The industry provides us with some of the best entertainment available, but it has also continued to be detrimental to minorities and women with both groups being underrepresented.
2013 is turning out to be a better year than 2012, but that’s like describing a game as better than the worst game you can remember playing. While all of these incidents have continued to raise the question of what it means to be a gamer there is another question that I think goes hand in hand with that question – “who are we as gamers supporting?” What kind of individual are we highlighting, encouraging, and giving our money to? And, just as importantly, does our support continue to perpetuate the mindset that has led to unacceptable incidents such as those mentioned above?
As a community, gamers should be extra sensitive to who they are supporting and what companies they are giving money to; gamers need to be conscious consumers. With sexist mindsets so seemingly pervasive and overwhelming in the gaming community, the projects and companies that gamers support economically can mean the difference between bolstering these mindsets or fighting against them. If your goal is to aid true progress within the gaming community you should remove your support from games, developers, and gaming commentators (journalists, bloggers, etc.) that you find to be part of the problem. Examples such as the controversial Dragon’s Crown show us how games continue to perpetuate these mindsets while games such as Gone Home demonstrate how games can work towards inclusivity by using non-alienating/offensive gameplay and art while still being enjoyable.
The last thing I want to do is weave some fairy-tale that this will solve all the problems – because it won’t. There also need to be voices actively speaking out and telling developers why their game isn’t as popular as it could have been.
As consumers, we also need to be aware that there are many organizations that create massive cognitive dissonance by doing positive work in the gaming sphere while being harmful in other ways.
Things get even more complicated when we consider the residual effect of our support. Groups and organizations that work together also support each other. When we support one group we are also giving support to the groups and organizations that they work with. If an organization owns multiple outlets for media or products (think Wal-Mart owning Sam’s Club) it gets even harder for consumers to track what goals and ideologies their money may be supporting.
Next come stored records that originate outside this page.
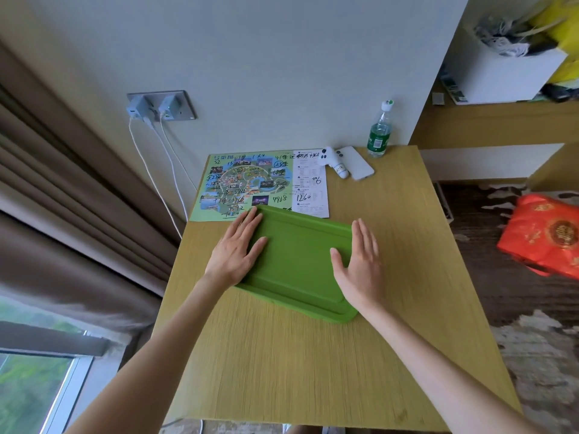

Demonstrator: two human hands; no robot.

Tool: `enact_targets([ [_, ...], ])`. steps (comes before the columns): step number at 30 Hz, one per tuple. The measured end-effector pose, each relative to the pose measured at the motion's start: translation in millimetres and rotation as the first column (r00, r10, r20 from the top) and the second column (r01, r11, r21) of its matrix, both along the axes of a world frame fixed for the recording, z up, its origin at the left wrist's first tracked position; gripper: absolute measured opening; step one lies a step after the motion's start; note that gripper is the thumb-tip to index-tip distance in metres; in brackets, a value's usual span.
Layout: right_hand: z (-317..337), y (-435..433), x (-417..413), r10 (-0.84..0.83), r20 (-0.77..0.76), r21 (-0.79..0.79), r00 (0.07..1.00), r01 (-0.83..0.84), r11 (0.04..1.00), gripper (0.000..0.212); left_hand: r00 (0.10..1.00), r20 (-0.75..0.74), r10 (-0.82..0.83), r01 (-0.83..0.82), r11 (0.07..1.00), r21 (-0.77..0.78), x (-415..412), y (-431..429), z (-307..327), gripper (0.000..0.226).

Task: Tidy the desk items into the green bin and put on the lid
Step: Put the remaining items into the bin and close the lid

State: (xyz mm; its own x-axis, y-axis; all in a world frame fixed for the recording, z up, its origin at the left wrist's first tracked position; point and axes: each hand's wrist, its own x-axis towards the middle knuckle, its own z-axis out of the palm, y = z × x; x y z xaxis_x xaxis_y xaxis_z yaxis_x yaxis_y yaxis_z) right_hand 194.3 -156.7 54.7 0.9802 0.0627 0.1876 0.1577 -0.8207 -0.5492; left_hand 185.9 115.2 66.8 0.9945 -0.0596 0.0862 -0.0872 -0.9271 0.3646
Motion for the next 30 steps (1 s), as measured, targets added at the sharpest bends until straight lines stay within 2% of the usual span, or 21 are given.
enact_targets([
  [3, -4, -1, 2, 0.003, -0.010, 0.058, 1.000, -0.002, 0.998, 0.073, 0.999, -0.038, 0.035, -0.040, 0.990, -0.135, 1, 2, 1, 0.059],
  [8, 4, -3, 1, 0.056, -0.073, 0.098, 0.996, -0.049, 0.994, 0.073, 0.999, -0.046, -0.015, 0.013, 0.999, -0.050, 1, 0, 5, 0.060],
  [10, 9, -6, -5, 0.093, -0.105, 0.196, 0.990, -0.071, 0.978, 0.075, 0.997, -0.076, 0.027, -0.039, 0.987, -0.157, 2, -1, 7, 0.059],
  [11, 11, -8, -9, 0.091, -0.133, 0.292, 0.987, -0.048, 0.955, 0.076, 0.991, -0.091, 0.094, -0.116, 0.955, -0.274, 2, -2, 9, 0.059],
  [13, 13, -14, -17, 0.039, -0.229, 0.499, 0.973, 0.083, 0.863, 0.076, 0.954, -0.170, 0.246, -0.298, 0.816, -0.495, -2, 0, 11, 0.059],
  [14, 12, -17, -21, 0.000, -0.288, 0.557, 0.958, 0.168, 0.814, 0.074, 0.927, -0.230, 0.298, -0.376, 0.745, -0.550, -6, 2, 11, 0.059],
  [16, 7, -24, -29, -0.066, -0.396, 0.570, 0.916, 0.302, 0.764, 0.063, 0.863, -0.359, 0.355, -0.505, 0.623, -0.597, -14, 6, 8, 0.058],
  [19, -2, -30, -35, -0.073, -0.487, 0.566, 0.871, 0.378, 0.733, 0.043, 0.791, -0.484, 0.376, -0.612, 0.451, -0.650, -22, 9, 3, 0.049],
  [22, -5, -27, -37, -0.051, -0.520, 0.607, 0.852, 0.411, 0.681, 0.040, 0.772, -0.527, 0.355, -0.634, 0.381, -0.673, -22, 10, 2, 0.044],
  [26, -3, -23, -35, -0.059, -0.483, 0.592, 0.874, 0.375, 0.713, 0.033, 0.753, -0.576, 0.317, -0.657, 0.326, -0.680, -20, 15, -1, 0.049],
  [30, 3, -20, -23, -0.047, -0.498, 0.556, 0.866, 0.361, 0.749, 0.035, 0.745, -0.556, 0.368, -0.662, 0.299, -0.688, -21, 16, -4, 0.036],
])
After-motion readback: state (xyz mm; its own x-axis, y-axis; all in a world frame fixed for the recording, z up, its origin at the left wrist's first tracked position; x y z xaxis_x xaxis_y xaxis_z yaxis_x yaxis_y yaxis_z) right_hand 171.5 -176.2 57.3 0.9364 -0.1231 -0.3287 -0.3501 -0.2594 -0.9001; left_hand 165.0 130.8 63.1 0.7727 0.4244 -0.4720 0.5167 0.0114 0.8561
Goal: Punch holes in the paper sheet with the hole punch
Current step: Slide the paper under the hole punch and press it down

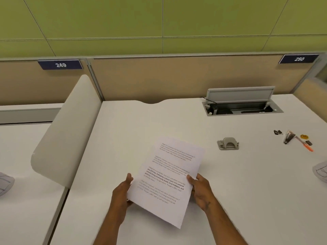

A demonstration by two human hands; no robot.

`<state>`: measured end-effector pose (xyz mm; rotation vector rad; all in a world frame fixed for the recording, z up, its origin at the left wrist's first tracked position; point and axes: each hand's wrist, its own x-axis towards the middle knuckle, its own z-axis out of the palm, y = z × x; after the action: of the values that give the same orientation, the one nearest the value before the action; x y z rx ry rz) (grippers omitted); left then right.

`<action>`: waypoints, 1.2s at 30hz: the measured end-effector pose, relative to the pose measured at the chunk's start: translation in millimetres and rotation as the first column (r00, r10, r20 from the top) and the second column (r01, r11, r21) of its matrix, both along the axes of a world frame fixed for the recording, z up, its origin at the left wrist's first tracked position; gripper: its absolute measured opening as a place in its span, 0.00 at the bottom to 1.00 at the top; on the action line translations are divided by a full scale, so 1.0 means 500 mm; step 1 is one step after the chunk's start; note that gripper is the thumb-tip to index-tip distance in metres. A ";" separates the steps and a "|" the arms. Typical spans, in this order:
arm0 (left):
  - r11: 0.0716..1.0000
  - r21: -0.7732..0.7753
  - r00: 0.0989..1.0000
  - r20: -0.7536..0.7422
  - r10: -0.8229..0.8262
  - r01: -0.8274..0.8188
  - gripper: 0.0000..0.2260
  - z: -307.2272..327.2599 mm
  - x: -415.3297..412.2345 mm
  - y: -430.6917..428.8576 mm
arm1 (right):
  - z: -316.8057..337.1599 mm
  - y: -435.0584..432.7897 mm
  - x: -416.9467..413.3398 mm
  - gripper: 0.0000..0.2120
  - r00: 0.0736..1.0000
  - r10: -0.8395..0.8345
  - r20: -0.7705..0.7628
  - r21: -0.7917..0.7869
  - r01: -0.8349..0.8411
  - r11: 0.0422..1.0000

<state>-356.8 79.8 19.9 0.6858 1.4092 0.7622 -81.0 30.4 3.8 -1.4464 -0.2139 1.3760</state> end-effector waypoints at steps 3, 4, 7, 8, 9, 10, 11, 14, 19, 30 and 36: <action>0.992 -0.059 0.981 0.154 0.121 -0.113 0.27 -0.003 0.051 -0.032 | 0.002 -0.017 0.030 0.11 0.997 -0.070 0.010 0.009 0.070 0.997; 0.992 -0.075 0.973 0.200 0.116 -0.103 0.27 -0.003 0.074 -0.045 | 0.002 -0.022 0.040 0.11 0.996 -0.092 0.009 0.013 0.092 0.996; 0.990 -0.118 0.953 0.282 0.111 -0.080 0.25 -0.003 0.159 -0.094 | 0.004 -0.043 0.070 0.12 0.986 -0.168 -0.023 0.035 0.168 0.985; 0.989 -0.124 0.943 0.310 0.119 -0.084 0.23 -0.002 0.191 -0.111 | 0.006 -0.051 0.079 0.12 0.982 -0.185 -0.028 0.043 0.186 0.982; 0.988 -0.121 0.931 0.342 0.128 -0.091 0.22 0.000 0.226 -0.128 | 0.009 -0.063 0.090 0.11 0.980 -0.196 -0.030 0.051 0.197 0.979; 0.988 -0.112 0.919 0.369 0.141 -0.106 0.20 0.001 0.256 -0.142 | 0.012 -0.073 0.098 0.11 0.979 -0.203 -0.033 0.058 0.205 0.977; 0.986 -0.104 0.910 0.382 0.162 -0.132 0.20 0.002 0.282 -0.153 | 0.013 -0.084 0.106 0.10 0.977 -0.210 -0.037 0.064 0.212 0.975; 0.968 -0.086 0.913 0.322 0.250 -0.234 0.18 -0.004 0.348 -0.185 | 0.018 -0.127 0.149 0.10 0.975 -0.216 -0.055 0.083 0.220 0.972; 0.970 0.007 0.948 0.213 0.238 -0.245 0.17 -0.019 0.416 -0.217 | 0.020 -0.199 0.264 0.14 0.980 -0.156 -0.122 0.112 0.169 0.979; 0.992 0.062 0.984 0.131 -0.117 0.110 0.17 -0.019 0.469 -0.242 | 0.047 -0.306 0.567 0.18 0.990 0.057 0.127 0.056 -0.064 0.996; 0.967 0.042 0.960 0.111 -0.255 0.252 0.20 -0.019 0.508 -0.221 | 0.038 -0.273 0.597 0.13 0.943 0.170 0.288 -0.014 -0.173 0.985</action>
<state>-102.7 -30.8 10.1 0.8138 1.1799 0.6092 217.7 -106.3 22.6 -1.6471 -0.5462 1.2931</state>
It’s a tricky landscape filled with landmines that is often difficult to traverse. Penny Arcade is the best timely example right now due to the cognitive dissonance they have created, their recent spotlight in the news, and similar incidents in the history of the web comic.
Enter Penny Arcade
Penny Arcade’s Mike Krahulik (AKA: Gabe) has entered into problematic conversations and has taken problematic stances throughout his Penny Arcade career. He has demonstrated both cognitive dissonance in conscious consumerism and why this conversation needs to happen. Looking at Penny Arcade’s track record, the three biggest transgressions would (arguably) be the dickwolf debacle, the PAX Panel that had to change its description on PAX’s website to exclude remarks about sexism and misogyny (quoted below), and Mike Krahulik’s transphobic tweets. (All linked and quoted below) There’s quite a bit to parse out here, and while I won’t go into massive detail I will include links that do.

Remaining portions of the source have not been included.